The inquiring minds on the therapy couch want to know:
Can I trust my judgment when it comes to relationships?
Will I pick the wrong person and get hurt?
Am I loveable?
Will I ever meet that special someone?
Coming out of bad breakups, divorce, and toxic relationships, the men and women I see have eroded self-trust and a lack of confidence in their ability to find and sustain a healthy, loving relationship.
Most of us never get the education or role modeling we need when we’re young to manage our interpersonal relationships as adults.
As a result we fumble and blindly stumble through relationship after relationship until we finally begin to realize that there might be a better way.
“Relational health” is not a familiar concept for most people yet it’s the cornerstone of wellbeing for all of us. Your relational health is defined as the quality of your interpersonal relationships with the barometer being your own sense of happiness.
As a human being you’re wired for love and connection, and you were evolutionarily designed to connect and bond.
As a result you will do anything to feel connected, and that includes engaging and staying in unhealthy dynamics to preserve the attachment to a partner.
In essence, your relationships are essential for your survival in the same way a baby needs a caregiver to stay alive.
So how did something that’s supposed to be so natural become such a struggle?
The reality is that we’re complicated and so are our lives. What we think we want, and what we actually need are often very different.
I have had patients come in with lists that look like scrolls containing all of the qualities and characteristics they’re looking for in a partner.
He has to be funny, responsible, kind and handsome.

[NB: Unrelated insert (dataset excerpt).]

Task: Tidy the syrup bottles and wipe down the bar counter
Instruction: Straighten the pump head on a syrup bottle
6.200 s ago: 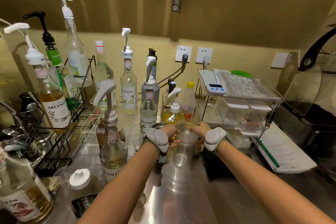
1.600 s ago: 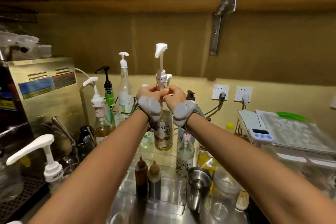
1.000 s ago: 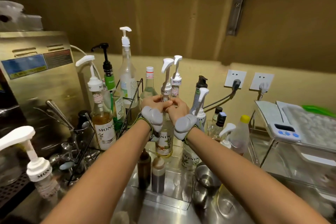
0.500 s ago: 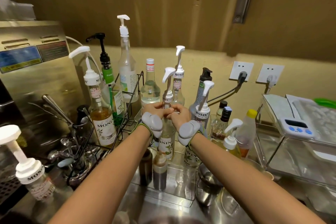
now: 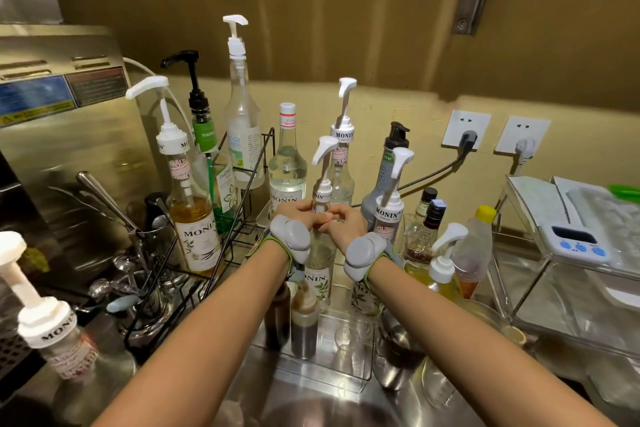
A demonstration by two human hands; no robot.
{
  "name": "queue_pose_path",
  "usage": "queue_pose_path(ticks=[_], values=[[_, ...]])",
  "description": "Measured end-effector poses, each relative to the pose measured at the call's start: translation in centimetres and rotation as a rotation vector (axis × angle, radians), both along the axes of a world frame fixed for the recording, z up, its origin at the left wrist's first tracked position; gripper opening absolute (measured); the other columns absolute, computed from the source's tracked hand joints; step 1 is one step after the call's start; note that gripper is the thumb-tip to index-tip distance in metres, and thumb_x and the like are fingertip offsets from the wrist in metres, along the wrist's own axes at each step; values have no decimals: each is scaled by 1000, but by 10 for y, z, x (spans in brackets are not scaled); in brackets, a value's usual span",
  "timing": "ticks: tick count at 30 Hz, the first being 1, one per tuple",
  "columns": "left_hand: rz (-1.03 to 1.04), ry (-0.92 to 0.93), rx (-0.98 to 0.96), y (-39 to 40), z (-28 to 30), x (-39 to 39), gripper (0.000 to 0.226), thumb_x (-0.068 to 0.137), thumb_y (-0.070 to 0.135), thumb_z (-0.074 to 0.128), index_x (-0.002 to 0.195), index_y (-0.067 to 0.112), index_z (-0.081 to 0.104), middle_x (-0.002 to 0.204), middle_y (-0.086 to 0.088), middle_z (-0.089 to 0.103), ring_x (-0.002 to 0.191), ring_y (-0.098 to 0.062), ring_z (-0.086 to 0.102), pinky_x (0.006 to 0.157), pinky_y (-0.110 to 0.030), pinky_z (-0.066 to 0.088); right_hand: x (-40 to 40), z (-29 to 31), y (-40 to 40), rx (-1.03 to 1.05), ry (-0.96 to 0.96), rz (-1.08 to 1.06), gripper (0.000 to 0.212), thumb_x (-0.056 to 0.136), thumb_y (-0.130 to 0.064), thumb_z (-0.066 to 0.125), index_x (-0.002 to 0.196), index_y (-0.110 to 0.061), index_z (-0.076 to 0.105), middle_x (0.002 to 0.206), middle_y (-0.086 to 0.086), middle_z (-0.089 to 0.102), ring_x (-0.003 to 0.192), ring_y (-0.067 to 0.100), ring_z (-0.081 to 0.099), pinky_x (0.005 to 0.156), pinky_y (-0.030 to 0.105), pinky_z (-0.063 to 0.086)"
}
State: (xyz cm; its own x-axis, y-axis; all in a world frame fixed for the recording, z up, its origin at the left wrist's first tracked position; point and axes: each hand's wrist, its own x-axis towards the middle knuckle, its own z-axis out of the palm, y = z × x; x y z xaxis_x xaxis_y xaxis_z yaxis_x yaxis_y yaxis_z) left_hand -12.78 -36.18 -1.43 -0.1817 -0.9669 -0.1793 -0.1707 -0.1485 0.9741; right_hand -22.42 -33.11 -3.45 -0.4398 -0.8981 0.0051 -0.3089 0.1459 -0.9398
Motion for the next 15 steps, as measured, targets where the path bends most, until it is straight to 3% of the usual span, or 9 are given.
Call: queue_pose_path(ticks=[4, 7, 9, 11, 13, 15], values=[[-5, -40, 60, -1, 7, -4, 39, 75, 1, 74, 113, -5, 67, 118, -23, 67, 54, -10, 53, 58, -16, 47, -2, 6, 3, 36, -11, 39, 38, 76, 12, 64, 113, 7, 62, 105, 25, 68, 83, 16, 53, 40, -2, 37], [4, -89, 95, 5, 13, -2, 49, 78, 4, 73, 126, 1, 60, 126, -16, 64, 87, -20, 64, 78, -25, 51, -3, 8, 8, 87, -42, 114, 45, 78, 7, 65, 123, 4, 57, 117, 24, 66, 81, 15, 54, 49, 6, 44], [31, -83, 110, 11, 17, 1, 59, 78, 5, 73, 133, 5, 53, 131, -14, 60, 111, -23, 60, 88, -24, 47, -2, 11, 14, 130, -66, 136, 46, 80, 0, 66, 125, 0, 56, 109, 18, 65, 83, 16, 53, 62, 14, 47], [43, -65, 121, 23, 22, 5, 65, 79, 5, 72, 138, 5, 48, 135, -15, 56, 121, -27, 56, 92, -26, 46, -1, 16, 24, 187, -77, 153, 36, 82, -8, 66, 117, -5, 61, 93, 10, 60, 86, 19, 52, 75, 27, 47], [42, -73, 114, 36, 28, 7, 64, 80, 6, 71, 139, 5, 46, 137, -15, 55, 123, -28, 55, 89, -26, 45, 3, 23, 39, 238, -102, 173, 17, 83, -13, 66, 100, -12, 63, 79, 6, 56, 81, 19, 52, 70, 30, 48], [65, -75, 105, 50, 34, 8, 62, 80, 6, 71, 138, 4, 48, 136, -16, 56, 121, -28, 56, 83, -24, 44, 5, 27, 53, 232, -146, 177, 23, 85, -11, 65, 106, -5, 61, 80, 10, 57, 78, 20, 52, 63, 27, 47]])
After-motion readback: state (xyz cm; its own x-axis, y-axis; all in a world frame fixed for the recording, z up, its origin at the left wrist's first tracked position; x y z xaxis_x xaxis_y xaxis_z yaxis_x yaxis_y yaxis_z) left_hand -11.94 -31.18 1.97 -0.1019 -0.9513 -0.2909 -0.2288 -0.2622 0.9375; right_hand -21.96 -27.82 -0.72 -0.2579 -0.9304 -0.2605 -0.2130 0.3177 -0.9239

She has to be fit, ambitious, witty and artistic.
This is what they’ve been taught to look for and value in another human being, and what they think will ultimately make them happy with that partner.
These are what I call the conscious qualities that we look for in someone, but there are the unconscious qualities that live out of awareness.

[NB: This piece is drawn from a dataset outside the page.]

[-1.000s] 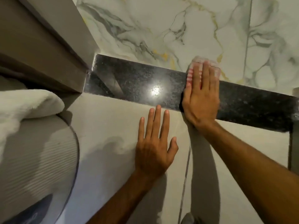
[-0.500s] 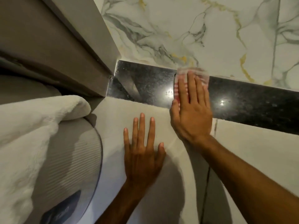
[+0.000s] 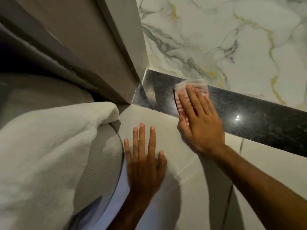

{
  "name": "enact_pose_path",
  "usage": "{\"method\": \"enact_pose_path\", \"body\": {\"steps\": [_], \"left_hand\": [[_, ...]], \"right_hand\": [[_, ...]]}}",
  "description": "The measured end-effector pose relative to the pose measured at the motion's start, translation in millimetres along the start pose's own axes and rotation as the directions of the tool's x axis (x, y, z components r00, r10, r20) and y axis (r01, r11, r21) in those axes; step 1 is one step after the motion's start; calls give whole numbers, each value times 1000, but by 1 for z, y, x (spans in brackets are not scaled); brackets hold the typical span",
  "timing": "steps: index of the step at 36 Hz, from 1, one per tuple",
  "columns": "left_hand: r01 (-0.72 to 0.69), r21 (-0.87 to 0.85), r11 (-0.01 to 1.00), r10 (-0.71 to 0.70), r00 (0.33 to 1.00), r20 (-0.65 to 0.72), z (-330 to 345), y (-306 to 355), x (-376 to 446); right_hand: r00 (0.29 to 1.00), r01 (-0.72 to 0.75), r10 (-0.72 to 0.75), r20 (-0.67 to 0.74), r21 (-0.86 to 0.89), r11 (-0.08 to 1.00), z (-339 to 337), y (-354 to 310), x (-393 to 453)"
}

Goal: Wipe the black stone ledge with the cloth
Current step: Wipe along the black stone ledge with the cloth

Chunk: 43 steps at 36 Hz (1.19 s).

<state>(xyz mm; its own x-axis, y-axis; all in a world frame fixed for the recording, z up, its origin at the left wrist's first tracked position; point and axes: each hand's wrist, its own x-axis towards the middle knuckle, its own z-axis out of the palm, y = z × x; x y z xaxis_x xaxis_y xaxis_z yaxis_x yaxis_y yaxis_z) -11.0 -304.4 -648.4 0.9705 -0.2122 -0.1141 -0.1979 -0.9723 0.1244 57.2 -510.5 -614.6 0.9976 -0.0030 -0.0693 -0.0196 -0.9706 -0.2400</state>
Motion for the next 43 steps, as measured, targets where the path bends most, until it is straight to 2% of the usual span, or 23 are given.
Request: {"method": "enact_pose_path", "body": {"steps": [3,5,8,11,14,18,22,24,27,31,33,35,37,40,42,43], "left_hand": [[-11,0,1000,11,1000,-24,3,-3,-2],[-9,3,1000,9,999,-42,5,-3,-2],[25,9,1000,-25,998,-50,8,-3,-8],[33,35,999,-32,999,-42,8,-7,-15],[35,52,998,-34,999,-22,6,-7,-11],[38,29,999,-37,999,-39,1,-2,-3],[51,27,998,-50,997,-51,0,-9,-5],[48,34,998,-47,998,-40,0,-10,-6],[49,-7,999,-50,998,-38,1,-4,-6],[12,-5,1000,-12,999,-48,-2,-4,-11],[2,-4,1000,-3,998,-60,-2,-6,-11],[10,-11,1000,-10,999,-48,-2,-8,-10],[11,-21,1000,-12,999,-44,-4,-7,-6],[12,-25,1000,-13,999,-37,-4,-3,-4],[7,-27,1000,-8,999,-35,-3,-2,-3],[7,-28,1000,-8,999,-33,-3,-3,-3]], "right_hand": [[982,-179,180,-49,30,983,8,-32,39],[984,-173,174,-45,24,985,15,-53,56],[999,2,-4,34,44,999,26,-71,54],[963,234,-242,120,75,969,24,-60,20],[936,324,-323,142,14,946,12,-25,-21],[983,172,-172,61,2,985,-3,3,-25],[991,-130,130,-2,57,990,1,-35,28],[986,-164,164,-1,61,985,10,-61,53],[999,-25,22,34,78,997,23,-81,57],[971,223,-228,76,76,972,28,-59,4],[968,238,-240,68,47,970,26,-36,-29],[993,115,-116,14,60,992,20,-15,-52],[994,-92,98,-58,91,992,9,-4,-53],[923,-355,362,-128,75,932,1,-3,-18],[887,-451,454,-86,56,891,2,-13,16],[888,-452,455,-59,66,890,4,-21,32]]}}
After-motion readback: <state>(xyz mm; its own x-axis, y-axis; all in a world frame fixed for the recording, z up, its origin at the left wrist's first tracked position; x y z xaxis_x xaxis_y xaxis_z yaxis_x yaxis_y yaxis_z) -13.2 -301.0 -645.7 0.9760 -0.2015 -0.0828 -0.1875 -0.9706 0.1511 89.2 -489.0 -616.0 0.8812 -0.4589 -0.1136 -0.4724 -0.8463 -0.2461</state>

The unconscious qualities are not in consciousness because they have either never been brought to awareness, or because you don’t feel entitled to wanting them.
Below your conscious thinking lives a whole world of unmet needs, unwelcome feelings, and some of your own characteristics that were never appreciated or nurtured.
The truth is that most of us live as partial versions of ourselves and then we look for someone to complete us.
We search for the missing pieces of our most authentic self in a potential partner with the hope that we will feel whole once partnered and in a relationship.
This is the “you complete me syndrome” where the hope of one or both partners is to become whole in the relationship.
Two halves usually make a whole, but when it comes to relationships each partner needs to be fully whole for optimal relational health.
The most authentic and fulfilling relationships will come from finding the person who compliments and supports your most authentic self.
If you have an unconscious need for freedom you’ll do best with someone who can tolerate distance and your independence.
If you unconsciously fear abandonment you will need to find someone who has the capacity to be present and available.
While this sounds fairly straightforward, it’s only possible to get this right if those unconscious needs, feelings and parts of yourself are brought to awareness.
When they remain repressed you unconsciously seek to repair your childhood wounds by re-enacting the same dysfunctional dynamics with a partner.
Instead of finding a stable and responsible partner you’ll find an unavailable partner and spend months or years trying to feel safe with someone who can’t give you what you need.
Taking the time for introspection and doing a deep dive to truly understand your historical relationships is a first step toward relational health.
The high rate of divorce and the ever increasing amount of people waiting longer to get married tells us that rushing into a relationship is not always a good way to go.
If you have the time and patience in your life to actually prepare for your next relationship you’ll increase your chances of sustaining a fulfilling and long-term partnership with someone good for you.
I think we all want to believe that love just happens, but it doesn’t.
You have to seek love, but you’ll never find it if you haven’t first found yourself.
When you know yourself deeply, and when you can embrace your humaneness, loving another human being becomes possible.
Without introspection and a deep understanding of who you are, and what you need, real love will evade you.